### GOAL OF THE EXERCISE
From the entries below, copy every line that has the word "comes".

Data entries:

((

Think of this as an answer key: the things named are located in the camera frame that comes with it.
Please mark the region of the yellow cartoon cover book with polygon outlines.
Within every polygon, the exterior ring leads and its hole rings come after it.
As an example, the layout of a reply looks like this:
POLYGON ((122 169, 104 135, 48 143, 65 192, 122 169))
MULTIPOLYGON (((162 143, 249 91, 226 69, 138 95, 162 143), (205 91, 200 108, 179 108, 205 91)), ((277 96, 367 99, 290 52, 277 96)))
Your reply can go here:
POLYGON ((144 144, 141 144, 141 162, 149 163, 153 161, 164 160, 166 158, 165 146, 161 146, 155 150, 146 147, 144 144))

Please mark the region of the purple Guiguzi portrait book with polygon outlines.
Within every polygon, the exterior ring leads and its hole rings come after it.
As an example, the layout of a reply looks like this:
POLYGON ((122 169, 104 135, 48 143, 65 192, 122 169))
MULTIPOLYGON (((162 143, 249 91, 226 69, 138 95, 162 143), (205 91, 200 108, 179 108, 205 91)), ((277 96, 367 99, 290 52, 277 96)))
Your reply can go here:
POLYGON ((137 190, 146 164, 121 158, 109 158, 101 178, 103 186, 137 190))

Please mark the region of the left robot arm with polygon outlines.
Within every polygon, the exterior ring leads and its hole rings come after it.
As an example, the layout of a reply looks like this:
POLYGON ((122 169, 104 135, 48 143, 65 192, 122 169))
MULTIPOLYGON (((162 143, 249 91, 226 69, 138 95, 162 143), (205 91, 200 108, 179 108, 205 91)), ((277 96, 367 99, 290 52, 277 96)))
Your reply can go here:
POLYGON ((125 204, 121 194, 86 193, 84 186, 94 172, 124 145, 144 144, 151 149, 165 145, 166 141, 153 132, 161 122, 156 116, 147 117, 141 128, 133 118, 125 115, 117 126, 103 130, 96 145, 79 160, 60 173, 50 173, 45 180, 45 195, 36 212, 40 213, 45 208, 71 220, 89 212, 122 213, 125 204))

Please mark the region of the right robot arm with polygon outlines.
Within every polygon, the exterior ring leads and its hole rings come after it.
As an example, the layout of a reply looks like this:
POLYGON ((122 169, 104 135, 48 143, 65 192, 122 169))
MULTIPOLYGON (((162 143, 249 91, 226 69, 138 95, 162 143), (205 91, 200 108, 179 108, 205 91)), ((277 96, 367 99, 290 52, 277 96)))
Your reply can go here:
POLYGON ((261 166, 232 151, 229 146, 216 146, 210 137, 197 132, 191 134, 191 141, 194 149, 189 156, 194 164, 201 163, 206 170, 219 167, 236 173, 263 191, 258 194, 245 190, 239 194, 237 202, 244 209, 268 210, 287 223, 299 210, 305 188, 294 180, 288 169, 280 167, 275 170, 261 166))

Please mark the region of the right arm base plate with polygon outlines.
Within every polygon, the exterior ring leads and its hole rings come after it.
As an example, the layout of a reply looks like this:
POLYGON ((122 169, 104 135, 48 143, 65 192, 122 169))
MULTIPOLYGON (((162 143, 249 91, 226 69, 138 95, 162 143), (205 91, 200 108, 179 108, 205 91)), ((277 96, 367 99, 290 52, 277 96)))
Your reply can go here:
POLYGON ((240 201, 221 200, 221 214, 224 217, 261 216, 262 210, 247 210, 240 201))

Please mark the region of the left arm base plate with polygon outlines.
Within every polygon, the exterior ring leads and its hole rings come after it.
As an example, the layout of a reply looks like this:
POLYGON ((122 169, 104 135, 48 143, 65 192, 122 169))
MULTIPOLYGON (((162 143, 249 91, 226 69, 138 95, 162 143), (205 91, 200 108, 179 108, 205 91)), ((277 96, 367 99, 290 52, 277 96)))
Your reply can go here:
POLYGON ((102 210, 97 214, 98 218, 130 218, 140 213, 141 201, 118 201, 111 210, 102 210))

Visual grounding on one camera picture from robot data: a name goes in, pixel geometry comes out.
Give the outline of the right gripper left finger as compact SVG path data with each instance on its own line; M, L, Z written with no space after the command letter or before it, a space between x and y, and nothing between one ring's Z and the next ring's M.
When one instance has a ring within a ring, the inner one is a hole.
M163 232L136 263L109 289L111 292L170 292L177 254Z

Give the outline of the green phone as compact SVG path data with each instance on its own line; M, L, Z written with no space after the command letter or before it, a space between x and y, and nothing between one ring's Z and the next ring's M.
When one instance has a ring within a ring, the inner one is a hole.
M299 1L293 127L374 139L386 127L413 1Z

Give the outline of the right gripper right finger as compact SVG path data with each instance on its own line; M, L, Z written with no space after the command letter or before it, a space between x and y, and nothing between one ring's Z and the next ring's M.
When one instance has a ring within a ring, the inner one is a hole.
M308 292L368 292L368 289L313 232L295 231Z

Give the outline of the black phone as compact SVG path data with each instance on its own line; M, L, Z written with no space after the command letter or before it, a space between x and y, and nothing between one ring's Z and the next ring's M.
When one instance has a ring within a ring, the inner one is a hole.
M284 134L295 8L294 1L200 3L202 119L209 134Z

))

### RESULT OF THE TASK
Think of this as an answer key: the things named are located in the camera frame that comes with it.
Visual grounding on one camera picture from robot data: a name goes in, pixel geometry comes out.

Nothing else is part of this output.